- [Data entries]
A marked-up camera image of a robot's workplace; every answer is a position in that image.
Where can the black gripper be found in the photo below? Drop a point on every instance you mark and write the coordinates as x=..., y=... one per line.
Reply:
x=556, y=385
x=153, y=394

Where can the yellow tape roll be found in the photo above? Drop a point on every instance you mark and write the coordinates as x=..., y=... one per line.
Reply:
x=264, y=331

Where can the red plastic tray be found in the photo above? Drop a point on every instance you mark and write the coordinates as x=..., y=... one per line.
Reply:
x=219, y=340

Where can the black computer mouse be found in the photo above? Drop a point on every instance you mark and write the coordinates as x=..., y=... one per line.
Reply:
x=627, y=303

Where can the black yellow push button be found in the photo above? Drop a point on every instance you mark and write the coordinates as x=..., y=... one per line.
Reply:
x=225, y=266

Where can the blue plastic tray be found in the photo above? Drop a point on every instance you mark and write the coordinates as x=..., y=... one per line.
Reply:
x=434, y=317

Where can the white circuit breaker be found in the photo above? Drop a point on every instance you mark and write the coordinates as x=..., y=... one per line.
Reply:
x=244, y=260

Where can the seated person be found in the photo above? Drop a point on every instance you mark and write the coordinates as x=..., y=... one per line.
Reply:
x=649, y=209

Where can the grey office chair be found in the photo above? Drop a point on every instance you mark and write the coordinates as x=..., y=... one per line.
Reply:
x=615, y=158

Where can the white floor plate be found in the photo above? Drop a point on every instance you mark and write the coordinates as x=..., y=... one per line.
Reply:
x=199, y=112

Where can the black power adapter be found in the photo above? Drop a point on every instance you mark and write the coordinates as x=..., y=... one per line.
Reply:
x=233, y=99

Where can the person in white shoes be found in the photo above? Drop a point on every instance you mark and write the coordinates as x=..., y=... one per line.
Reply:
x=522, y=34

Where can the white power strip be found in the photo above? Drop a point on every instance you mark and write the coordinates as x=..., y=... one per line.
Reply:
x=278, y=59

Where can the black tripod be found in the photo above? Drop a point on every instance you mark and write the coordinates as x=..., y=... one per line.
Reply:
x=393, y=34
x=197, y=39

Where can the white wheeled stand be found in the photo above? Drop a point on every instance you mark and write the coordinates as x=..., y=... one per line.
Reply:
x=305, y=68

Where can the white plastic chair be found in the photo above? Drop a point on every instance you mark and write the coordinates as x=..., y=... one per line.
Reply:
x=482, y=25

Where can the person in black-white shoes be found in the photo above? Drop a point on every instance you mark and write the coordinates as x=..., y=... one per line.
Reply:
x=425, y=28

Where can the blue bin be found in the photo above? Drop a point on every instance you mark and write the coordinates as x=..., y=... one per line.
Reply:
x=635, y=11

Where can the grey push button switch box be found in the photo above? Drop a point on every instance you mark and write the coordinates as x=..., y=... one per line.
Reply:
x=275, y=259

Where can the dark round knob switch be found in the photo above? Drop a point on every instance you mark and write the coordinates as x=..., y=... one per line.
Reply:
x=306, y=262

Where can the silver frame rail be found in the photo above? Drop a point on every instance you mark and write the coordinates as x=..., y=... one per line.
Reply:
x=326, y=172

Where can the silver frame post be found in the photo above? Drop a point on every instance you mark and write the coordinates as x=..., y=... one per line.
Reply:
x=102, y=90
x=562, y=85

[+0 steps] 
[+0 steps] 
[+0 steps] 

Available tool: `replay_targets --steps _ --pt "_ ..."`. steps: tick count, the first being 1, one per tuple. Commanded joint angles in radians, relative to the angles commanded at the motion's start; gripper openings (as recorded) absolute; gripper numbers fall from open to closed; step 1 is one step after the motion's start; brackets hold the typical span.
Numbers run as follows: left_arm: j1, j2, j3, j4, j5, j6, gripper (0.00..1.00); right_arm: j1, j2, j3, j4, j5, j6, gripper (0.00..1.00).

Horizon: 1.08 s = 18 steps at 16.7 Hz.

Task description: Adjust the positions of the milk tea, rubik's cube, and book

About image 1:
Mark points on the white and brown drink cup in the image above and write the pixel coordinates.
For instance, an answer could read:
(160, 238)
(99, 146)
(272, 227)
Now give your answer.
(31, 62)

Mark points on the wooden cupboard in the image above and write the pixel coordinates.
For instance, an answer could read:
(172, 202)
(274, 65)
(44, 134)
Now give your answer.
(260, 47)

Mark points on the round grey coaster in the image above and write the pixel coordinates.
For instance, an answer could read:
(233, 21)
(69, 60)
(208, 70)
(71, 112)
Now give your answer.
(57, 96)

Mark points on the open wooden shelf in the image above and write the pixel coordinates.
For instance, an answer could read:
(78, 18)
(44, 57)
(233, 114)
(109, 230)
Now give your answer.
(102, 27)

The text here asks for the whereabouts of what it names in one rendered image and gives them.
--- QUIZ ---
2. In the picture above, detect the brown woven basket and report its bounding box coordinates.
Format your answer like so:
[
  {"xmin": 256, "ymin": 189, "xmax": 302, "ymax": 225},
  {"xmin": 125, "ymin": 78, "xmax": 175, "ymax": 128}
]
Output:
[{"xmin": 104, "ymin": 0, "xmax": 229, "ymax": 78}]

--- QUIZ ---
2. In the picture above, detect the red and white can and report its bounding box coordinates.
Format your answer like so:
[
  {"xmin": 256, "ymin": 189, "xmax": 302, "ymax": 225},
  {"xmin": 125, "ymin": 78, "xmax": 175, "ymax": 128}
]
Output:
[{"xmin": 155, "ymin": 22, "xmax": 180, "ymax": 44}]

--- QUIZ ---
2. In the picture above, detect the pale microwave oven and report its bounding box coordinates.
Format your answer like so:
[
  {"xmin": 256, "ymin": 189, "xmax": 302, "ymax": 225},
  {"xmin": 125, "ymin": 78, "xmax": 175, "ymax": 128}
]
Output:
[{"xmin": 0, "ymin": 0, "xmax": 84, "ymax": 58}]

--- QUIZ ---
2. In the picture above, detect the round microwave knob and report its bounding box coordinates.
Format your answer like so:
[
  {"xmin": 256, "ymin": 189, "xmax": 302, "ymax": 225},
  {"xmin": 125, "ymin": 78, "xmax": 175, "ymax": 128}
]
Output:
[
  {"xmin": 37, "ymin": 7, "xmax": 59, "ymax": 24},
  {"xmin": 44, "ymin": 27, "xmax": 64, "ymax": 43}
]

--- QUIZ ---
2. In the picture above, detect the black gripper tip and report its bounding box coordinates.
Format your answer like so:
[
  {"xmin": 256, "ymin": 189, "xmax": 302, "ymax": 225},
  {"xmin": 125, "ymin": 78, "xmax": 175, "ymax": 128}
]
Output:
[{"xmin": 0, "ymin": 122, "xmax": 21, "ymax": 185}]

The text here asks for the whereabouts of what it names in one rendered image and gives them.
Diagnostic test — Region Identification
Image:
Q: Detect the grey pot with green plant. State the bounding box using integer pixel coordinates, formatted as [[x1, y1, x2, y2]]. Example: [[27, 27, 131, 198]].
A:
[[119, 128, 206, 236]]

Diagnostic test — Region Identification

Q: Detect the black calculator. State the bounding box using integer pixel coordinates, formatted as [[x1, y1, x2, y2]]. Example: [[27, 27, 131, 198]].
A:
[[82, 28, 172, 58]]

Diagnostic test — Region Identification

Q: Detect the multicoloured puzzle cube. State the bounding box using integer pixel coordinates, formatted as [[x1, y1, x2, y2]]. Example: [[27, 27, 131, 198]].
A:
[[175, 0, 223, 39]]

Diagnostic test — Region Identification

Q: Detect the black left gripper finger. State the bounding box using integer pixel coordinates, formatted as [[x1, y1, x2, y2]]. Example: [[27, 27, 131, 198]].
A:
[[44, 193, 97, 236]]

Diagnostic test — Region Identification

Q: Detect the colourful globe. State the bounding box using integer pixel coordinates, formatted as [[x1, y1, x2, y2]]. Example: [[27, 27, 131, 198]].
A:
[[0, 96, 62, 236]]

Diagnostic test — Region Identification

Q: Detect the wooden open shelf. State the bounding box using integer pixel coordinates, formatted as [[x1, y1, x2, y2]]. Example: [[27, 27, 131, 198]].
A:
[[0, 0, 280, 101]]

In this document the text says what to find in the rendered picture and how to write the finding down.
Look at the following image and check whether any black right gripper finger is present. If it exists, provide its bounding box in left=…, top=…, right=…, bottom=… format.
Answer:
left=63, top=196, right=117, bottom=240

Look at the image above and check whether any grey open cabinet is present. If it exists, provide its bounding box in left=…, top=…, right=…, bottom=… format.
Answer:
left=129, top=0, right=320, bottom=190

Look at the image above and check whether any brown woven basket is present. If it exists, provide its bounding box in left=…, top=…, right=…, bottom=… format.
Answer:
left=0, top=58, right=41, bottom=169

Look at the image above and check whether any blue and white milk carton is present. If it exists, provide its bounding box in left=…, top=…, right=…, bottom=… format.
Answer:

- [Aim of the exercise] This exercise requires the lines of the entries containing the string "basket".

- [Your solution]
2. In the picture above, detect the brown woven basket and report its bounding box coordinates.
Look at the image above and check whether any brown woven basket is present. If it exists, provide its bounding box in left=…, top=…, right=…, bottom=… format.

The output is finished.